(Exercise directions)
Return exactly and only these lines: the first of the listing through the one containing "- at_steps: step".

*** Opening of Collected material ***

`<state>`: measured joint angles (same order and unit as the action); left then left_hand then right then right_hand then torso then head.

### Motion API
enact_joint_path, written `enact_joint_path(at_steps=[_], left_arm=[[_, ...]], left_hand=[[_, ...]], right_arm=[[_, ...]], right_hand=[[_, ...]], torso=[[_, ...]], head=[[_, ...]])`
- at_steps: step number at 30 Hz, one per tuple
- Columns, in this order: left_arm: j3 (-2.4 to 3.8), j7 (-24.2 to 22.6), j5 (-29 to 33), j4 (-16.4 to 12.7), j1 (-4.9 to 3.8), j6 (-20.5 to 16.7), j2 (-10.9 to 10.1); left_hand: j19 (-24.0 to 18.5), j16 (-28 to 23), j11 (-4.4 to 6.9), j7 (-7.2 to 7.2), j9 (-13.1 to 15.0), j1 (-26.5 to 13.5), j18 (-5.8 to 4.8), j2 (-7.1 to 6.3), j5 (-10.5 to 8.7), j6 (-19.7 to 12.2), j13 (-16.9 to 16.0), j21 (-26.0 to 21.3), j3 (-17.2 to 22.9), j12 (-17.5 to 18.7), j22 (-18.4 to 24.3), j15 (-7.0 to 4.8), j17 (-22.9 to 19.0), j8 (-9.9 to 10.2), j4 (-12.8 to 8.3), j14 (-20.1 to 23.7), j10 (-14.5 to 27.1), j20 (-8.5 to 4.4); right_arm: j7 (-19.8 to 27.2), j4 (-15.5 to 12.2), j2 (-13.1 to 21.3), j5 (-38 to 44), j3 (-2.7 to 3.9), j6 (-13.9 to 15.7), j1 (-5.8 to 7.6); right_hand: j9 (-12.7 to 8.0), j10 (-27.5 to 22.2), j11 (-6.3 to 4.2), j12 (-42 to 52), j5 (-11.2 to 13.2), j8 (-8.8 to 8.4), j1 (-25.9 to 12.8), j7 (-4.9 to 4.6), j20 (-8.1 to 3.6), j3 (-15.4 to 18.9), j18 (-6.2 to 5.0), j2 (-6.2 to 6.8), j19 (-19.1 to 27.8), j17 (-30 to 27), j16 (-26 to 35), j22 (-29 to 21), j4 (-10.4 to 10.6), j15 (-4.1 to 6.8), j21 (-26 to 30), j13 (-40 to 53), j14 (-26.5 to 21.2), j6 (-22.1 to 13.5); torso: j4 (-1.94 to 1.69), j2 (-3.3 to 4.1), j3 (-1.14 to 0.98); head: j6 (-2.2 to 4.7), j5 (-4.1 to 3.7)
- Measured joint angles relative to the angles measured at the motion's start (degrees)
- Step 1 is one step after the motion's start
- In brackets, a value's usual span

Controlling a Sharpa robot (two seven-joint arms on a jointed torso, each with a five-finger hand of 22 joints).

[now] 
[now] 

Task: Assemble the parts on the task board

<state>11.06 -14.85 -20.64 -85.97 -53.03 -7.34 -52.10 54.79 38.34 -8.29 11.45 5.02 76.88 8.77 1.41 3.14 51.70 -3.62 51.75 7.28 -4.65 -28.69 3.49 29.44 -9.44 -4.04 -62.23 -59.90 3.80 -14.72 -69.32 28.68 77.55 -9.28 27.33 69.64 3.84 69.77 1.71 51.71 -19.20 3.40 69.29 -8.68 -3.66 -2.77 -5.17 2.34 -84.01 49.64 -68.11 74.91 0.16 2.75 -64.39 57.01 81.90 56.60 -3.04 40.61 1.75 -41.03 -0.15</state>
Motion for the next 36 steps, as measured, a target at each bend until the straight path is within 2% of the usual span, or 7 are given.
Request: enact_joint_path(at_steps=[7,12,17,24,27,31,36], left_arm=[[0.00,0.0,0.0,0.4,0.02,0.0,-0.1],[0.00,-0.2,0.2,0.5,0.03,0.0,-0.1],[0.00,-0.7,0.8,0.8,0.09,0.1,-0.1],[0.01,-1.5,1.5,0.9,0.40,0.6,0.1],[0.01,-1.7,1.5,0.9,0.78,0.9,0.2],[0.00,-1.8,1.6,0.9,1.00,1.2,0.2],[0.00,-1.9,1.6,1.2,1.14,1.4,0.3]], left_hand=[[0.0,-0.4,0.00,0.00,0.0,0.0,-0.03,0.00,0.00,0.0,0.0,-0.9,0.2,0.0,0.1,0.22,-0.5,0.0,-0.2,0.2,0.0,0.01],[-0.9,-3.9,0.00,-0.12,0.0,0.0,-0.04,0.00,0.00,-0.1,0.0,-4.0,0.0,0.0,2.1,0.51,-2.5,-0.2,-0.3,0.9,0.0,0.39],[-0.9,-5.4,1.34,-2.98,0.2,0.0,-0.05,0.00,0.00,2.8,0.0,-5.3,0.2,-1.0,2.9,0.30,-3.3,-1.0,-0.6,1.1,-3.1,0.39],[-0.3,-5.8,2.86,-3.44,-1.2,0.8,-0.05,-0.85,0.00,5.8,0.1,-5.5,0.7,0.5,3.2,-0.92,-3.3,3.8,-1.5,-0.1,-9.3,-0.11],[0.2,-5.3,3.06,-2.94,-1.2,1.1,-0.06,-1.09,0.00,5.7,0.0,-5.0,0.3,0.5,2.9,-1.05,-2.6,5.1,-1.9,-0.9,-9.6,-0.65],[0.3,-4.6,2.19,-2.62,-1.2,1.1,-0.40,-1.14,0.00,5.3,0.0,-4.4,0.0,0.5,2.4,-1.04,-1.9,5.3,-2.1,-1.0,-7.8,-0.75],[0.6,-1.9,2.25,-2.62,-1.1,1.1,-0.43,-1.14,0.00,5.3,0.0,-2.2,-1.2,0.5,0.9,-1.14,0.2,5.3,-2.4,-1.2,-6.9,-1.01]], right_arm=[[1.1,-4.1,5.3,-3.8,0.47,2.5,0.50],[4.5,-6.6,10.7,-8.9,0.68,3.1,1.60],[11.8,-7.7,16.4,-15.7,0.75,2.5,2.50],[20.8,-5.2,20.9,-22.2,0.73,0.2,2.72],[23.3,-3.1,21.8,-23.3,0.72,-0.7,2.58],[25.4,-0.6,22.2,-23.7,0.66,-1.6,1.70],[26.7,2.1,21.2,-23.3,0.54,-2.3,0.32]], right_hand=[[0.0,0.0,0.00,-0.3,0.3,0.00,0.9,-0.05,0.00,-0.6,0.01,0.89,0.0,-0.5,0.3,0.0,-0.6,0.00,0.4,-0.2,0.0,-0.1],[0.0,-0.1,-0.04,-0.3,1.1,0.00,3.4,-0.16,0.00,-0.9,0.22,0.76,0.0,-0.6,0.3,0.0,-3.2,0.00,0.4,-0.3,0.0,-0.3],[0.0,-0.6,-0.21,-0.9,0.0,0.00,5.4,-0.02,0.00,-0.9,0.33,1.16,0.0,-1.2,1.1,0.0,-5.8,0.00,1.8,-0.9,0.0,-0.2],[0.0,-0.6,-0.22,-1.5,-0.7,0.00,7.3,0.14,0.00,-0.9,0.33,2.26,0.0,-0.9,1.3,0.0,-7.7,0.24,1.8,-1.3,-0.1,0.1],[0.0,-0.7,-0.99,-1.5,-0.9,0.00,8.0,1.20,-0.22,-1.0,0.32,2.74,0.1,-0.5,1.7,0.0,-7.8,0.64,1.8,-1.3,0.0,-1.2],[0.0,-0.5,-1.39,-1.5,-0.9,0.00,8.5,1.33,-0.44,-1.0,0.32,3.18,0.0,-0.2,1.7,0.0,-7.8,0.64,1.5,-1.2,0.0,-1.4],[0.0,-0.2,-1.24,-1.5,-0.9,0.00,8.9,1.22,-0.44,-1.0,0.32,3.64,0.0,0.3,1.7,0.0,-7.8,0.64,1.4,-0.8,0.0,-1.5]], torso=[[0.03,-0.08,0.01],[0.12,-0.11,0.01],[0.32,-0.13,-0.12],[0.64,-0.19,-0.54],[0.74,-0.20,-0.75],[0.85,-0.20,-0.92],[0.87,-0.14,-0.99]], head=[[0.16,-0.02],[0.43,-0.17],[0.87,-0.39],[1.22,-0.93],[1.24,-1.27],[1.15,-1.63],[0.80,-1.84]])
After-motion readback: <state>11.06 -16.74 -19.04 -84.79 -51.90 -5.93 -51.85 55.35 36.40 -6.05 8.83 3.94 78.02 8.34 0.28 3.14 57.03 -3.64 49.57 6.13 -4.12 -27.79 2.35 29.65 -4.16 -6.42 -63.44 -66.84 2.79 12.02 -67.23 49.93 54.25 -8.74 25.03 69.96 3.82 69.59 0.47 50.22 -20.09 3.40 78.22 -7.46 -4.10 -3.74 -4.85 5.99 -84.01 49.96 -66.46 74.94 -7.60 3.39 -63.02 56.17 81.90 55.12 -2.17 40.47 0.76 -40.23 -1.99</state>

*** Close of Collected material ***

(Written solution)
`<state>`: measured joint angles (same order and unit as the action); left then left_hand then right then right_hand then torso then head.

### Motion API
enact_joint_path, written `enact_joint_path(at_steps=[_], left_arm=[[_, ...]], left_hand=[[_, ...]], right_arm=[[_, ...]], right_hand=[[_, ...]], torso=[[_, ...]], head=[[_, ...]])`
- at_steps: step number at 30 Hz, one per tuple

That concludes the answer to this exercise.